The answer must consist only of the lines from the line with "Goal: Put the" to the line with "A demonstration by", both included, exactly as they stand below.
*** Dataset excerpt ***
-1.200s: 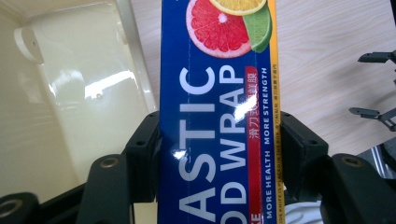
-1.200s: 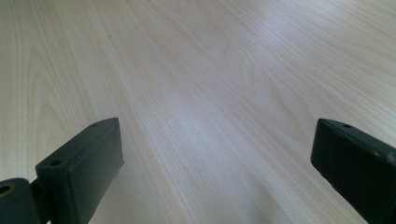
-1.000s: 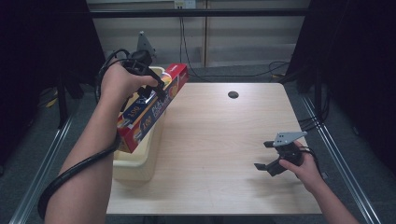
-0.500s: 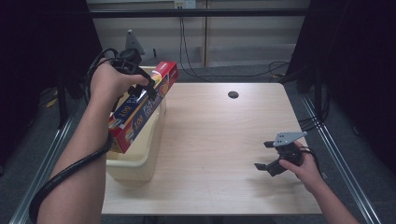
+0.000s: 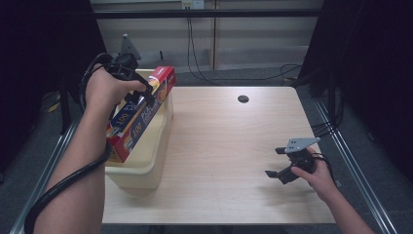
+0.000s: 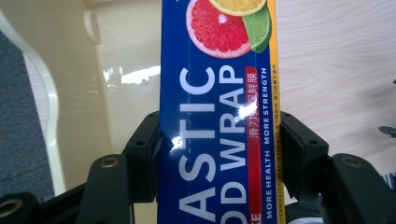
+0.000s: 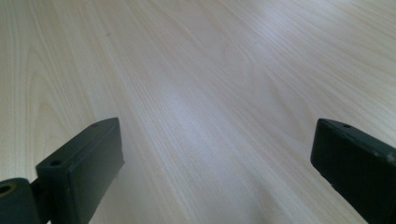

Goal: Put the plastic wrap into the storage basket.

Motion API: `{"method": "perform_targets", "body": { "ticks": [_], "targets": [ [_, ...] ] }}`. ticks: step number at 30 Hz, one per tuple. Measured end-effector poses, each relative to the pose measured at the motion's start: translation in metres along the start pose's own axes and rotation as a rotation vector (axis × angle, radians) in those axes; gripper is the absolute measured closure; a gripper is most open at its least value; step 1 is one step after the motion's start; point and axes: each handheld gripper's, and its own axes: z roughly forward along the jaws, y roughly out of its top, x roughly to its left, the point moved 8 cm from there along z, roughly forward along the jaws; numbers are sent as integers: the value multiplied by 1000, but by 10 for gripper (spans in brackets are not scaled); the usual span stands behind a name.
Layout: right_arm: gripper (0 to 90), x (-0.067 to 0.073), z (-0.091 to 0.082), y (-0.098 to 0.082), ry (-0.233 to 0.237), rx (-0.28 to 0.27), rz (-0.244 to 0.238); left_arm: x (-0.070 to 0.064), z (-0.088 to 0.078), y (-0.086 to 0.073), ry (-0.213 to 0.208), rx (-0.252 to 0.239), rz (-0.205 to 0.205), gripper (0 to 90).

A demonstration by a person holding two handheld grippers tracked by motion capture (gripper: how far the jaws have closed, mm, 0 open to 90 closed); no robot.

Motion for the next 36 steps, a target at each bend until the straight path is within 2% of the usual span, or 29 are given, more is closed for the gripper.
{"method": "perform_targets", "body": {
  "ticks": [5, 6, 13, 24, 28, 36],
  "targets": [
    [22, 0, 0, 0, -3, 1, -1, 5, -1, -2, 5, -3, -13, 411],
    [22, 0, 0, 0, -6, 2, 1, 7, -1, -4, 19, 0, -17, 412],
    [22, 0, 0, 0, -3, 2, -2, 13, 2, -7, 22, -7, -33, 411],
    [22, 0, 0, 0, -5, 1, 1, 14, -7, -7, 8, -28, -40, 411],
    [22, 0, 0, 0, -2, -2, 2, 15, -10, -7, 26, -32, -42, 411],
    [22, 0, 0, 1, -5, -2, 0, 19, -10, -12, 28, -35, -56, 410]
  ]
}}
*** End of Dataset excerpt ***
**Finished exercise**
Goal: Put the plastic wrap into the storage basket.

Motion API: `{"method": "perform_targets", "body": { "ticks": [_], "targets": [ [_, ...] ] }}`. ticks: step number at 30 Hz, one per tuple. Measured end-effector poses, each relative to the pose measured at the motion's start: translation in metres along the start pose's own axes and rotation as a rotation vector (axis × angle, radians) in those axes; gripper is the absolute measured closure; a gripper is most open at its least value; step 1 is one step after the motion's start; point and axes: each handheld gripper's, and its own axes: z roughly forward along the jaws, y roughly out of its top, x roughly to its left, the point moved 8 cm from there along z, roughly forward along the jaws; numbers are sent as integers: the value multiplied by 1000, but by 10 for gripper (spans in brackets are not scaled); the usual span stands behind a name.
Layout: right_arm: gripper (0 to 90), x (-0.067 to 0.073), z (-0.091 to 0.082), y (-0.098 to 0.082), ry (-0.233 to 0.237), rx (-0.28 to 0.27), rz (-0.244 to 0.238); left_arm: x (-0.070 to 0.064), z (-0.088 to 0.078), y (-0.086 to 0.073), ry (-0.213 to 0.208), rx (-0.252 to 0.239), rz (-0.205 to 0.205), gripper (0 to 90).

A demonstration by a person holding two handheld grippers tracked by motion capture (gripper: how far the jaws have closed, mm, 0 open to 90 closed); no robot.

Nothing else remains to be done for this exercise.